Banks facing customer exodus over chargesMany would switch if charged current account fees

09 November 2007

 

Coins and bank notes

Banks are facing a major customer exodus if they start to charge fees for current accounts, new Which? research reveals.

Eight out of ten of the 1,022 people we polled said they would consider switching to another provider if their bank introduced annual or monthly current account fees.

Seven out of ten believe it would be unfair for banks to charge any additional fees for a current account at the current levels of service they offer.

If banks were to introduce fees for current accounts, nine out of ten people think the government should intervene to ensure they are not excessive.

Overdraft charges

The research follows claims by some current account providers that they will have to start charging monthly or yearly fees if the courts rule that unauthorised overdraft charges are unfair.

Earlier this year the Office of Fair Trading (OFT) and a number of high-street banks announced a test case in the High Court into the legality of high unauthorised overdraft charges.

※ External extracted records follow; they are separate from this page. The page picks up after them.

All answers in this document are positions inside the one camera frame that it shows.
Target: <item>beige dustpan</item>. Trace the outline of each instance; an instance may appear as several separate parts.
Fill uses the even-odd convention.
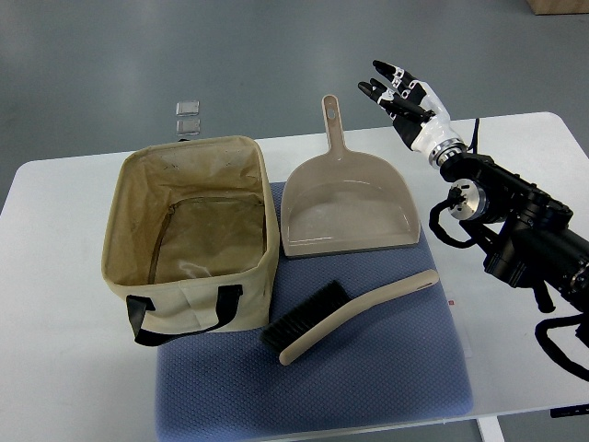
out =
[[[323,117],[329,152],[296,168],[284,186],[286,256],[416,244],[420,220],[403,177],[384,159],[345,146],[336,97],[323,98]]]

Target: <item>brush bristles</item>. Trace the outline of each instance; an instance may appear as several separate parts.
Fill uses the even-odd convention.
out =
[[[284,316],[266,326],[260,339],[280,353],[351,300],[340,283],[332,281]]]

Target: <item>canvas storage basket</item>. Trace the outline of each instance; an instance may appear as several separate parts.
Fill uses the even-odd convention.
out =
[[[121,167],[102,275],[143,345],[249,330],[268,323],[279,237],[256,142],[156,145]]]

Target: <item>blue mat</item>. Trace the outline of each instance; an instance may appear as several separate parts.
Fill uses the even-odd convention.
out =
[[[277,211],[283,183],[274,183]],[[435,268],[416,247],[288,260],[281,254],[271,320],[333,279],[352,297]],[[158,348],[162,441],[240,440],[452,417],[472,408],[464,354],[440,283],[347,322],[290,366],[260,330],[207,333]]]

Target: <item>gray floor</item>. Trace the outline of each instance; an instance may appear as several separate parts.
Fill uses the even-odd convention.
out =
[[[373,59],[428,81],[455,119],[557,113],[588,152],[588,42],[589,16],[535,17],[525,0],[0,0],[0,204],[27,161],[176,140],[179,100],[201,101],[207,138],[323,132],[328,93],[345,129],[388,125],[356,88]],[[589,420],[501,423],[507,441],[584,441]],[[478,433],[468,422],[329,440]]]

The OFT believes the charges – which are typically around £30 - are unfair and it is now seeking legal clarification.

Court case

Which? personal finance campaigner Doug Taylor said: ‘This is a clear shot across the bows for the banks – consumers don't want to be charged for their current account and will vote with their feet if their bank introduces a monthly or annual fee.

‘Banks shouldn't need to be forced to treat their customers fairly. Although our research shows that customers would support government intervention to make sure banks don't overcharge for current accounts, we would be very disappointed if it came to that.

‘Banks only have themselves to blame for the damage that the overdraft charges saga has done to their reputation. Which? urges the banking sector to put its customers first.’